II) I was showing the family some of the shots I'd taken with my New Camera, including a few of the pansies in the garden. The colours came out rather well, and when mom saw them, she remarked that they were 'even more beautiful than the real thing'. I was pleased, of course, for my camera and for the little skill it took me to point my lens in the right direction and press the shutter. But it also unsettled me a little, to think that even with something as 'true life' as photography, you inevitably change things. I'm not talking about cropping or perspective though I suppose this does come in- but I can understand that. It's humbling, though, that even when you're trying to preserve the beauty of something through as few channels of interpretation and distortion as possible, even if you want to keep a moment in terms of itself, even if all you want is to take a photo of a flower to remember its colours not in metaphor but in terms of itself, if all you want to do is draw attention on this frail ephemeral thing swaying fragilely in a gust of cool summer wind to remind yourself afterwards that for a brief amount of time this did exist and you did see it and now you have proof that it did and you do remember- even then, just the act of trying to remember will change things. In a way, it's a beautiful thing that every single thing we know and remember has been processed by our minds to be something uniquely ours and perceived by us, but isn't it also a little scary that no matter how hard we try, the fact that we exist as us means that we can never know true objectivity?

III) I realise the last two paragraphs both allude to being scared. In fact, I've felt a little cloud of vague fear settle in a corner of my mind. Maybe it's because I've spent the last week reading We Need to Talk About Kevin (at last...) and it has raised a number of questions about things I had never even considered questionable.
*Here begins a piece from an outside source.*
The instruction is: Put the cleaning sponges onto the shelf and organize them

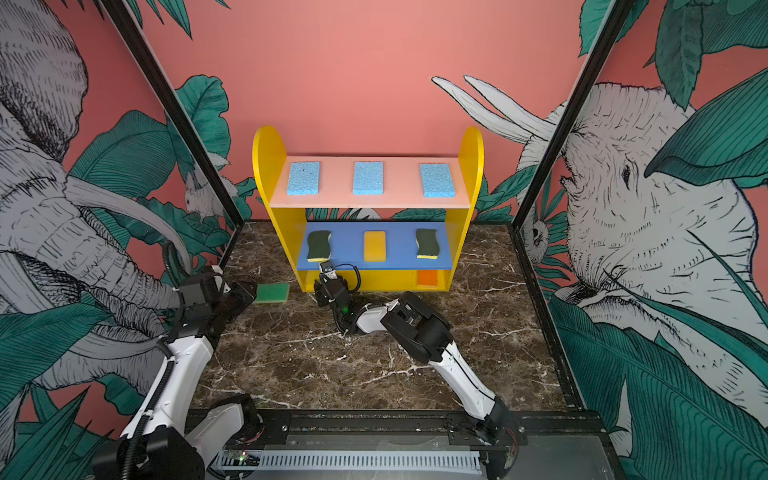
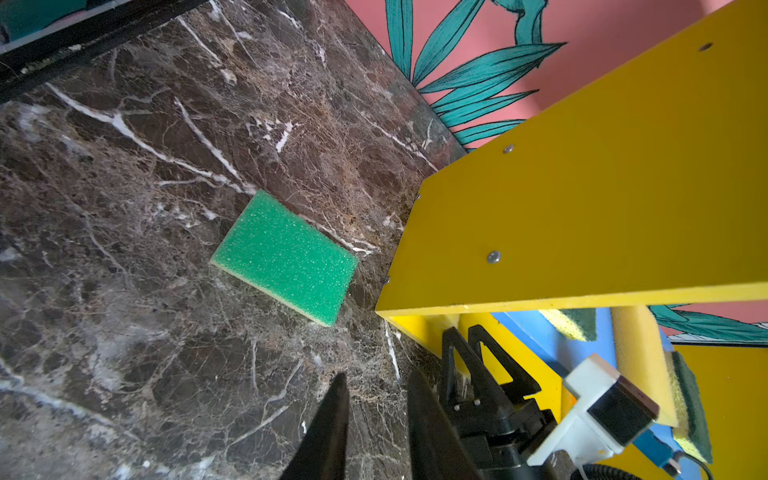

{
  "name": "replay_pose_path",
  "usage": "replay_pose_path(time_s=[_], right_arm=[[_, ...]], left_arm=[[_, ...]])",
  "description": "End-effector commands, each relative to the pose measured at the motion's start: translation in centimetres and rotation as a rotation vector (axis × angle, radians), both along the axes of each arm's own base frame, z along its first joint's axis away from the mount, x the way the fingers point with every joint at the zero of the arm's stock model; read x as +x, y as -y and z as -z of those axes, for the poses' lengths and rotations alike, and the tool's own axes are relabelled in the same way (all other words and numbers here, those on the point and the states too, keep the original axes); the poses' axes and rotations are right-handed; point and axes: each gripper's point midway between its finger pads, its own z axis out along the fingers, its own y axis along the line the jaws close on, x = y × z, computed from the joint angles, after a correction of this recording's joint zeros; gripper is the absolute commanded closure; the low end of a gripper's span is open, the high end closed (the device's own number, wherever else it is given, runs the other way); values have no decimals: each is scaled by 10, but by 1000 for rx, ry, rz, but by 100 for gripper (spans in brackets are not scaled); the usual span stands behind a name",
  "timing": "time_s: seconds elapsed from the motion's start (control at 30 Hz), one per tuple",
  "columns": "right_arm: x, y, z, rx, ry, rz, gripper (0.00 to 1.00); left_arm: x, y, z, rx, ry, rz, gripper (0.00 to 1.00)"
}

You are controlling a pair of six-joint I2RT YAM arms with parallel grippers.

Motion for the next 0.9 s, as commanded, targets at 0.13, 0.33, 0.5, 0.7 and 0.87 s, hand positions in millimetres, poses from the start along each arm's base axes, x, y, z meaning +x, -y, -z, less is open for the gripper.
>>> replay_pose_path(time_s=[0.13, 0.33, 0.5, 0.7, 0.87], right_arm=[[-6, 21, 42, -123, -78, 40, 46], [-13, 22, 38, -152, -16, 30, 46], [-16, 20, 36, -157, -3, 25, 46], [-16, 19, 23, -137, 37, 42, 44], [-13, 23, 15, -150, 67, 74, 45]], left_arm=[[3, -1, -6, -8, 27, -3, 73], [3, -1, -5, -7, 30, -4, 73], [2, -1, -5, -6, 27, -4, 73], [1, 0, -6, -10, 29, 0, 73], [0, 1, -6, -10, 33, 2, 73]])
Also on my mind is the fact that 2011 is fast approaching and even though if I make a mental list I know that I've done a lot this year but it still feels like it has zoomed by in the blink of an eye. Every night I do my stretches and say my prayers and set my alarm clock to the same time and sometimes I get such a bizarre rush of deja vu though it isn't nearly half as dramatic- it's just habit. But I don't want habit to numb the days, especially now that I- we- are being rocketed into our twenties. I'm not afraid of turning twenty or of Adult Responsibilities or about what I'm going to do in the future per se- I'll just see where life takes me (though I really do hope the world doesn't end in 2012)- but seriously, WHERE IS ALL THIS TIME GOING. I thought old people (or adults, who no longer seem as old as they used to) were exaggerating or that it was just some common convenient space filler, this sighing 'time flies', but I'm starting to feel it too, the seconds slipping through bouts of boredom, silent spaces, spells of waiting, and the great yawning gaps of what appears to be nothing at all. Can time disappear through thin air?

IV) Then and again, maybe I'm just extremely sensitive to tone and writing style and I realise that my writing and the way I write, the things I write about are always in some slight subtle way influenced by the book I am reading/ have most recently finished. I like the idea that what I read gets to me (also provides, comfortingly, an explanation for the complete clinical inanity of my term time posts- too much textbook influence) but I wonder if this doesn't also point to the fact that I lack personal style? :/

V) Err okay. This post looks really angsty and ranty. I'm actually very happy! Feeling a bit threatened by the fact that MY HOLIDAYS ARE ENDING and that (as I have said) WE ARE ALL TURNING TWENTY and also generally a bit restless I guess, but for the most part I just got out my little nuggets of emotional constipation so I think I can now sit down and make a list of New Year's Resolutions in peace. Hoho.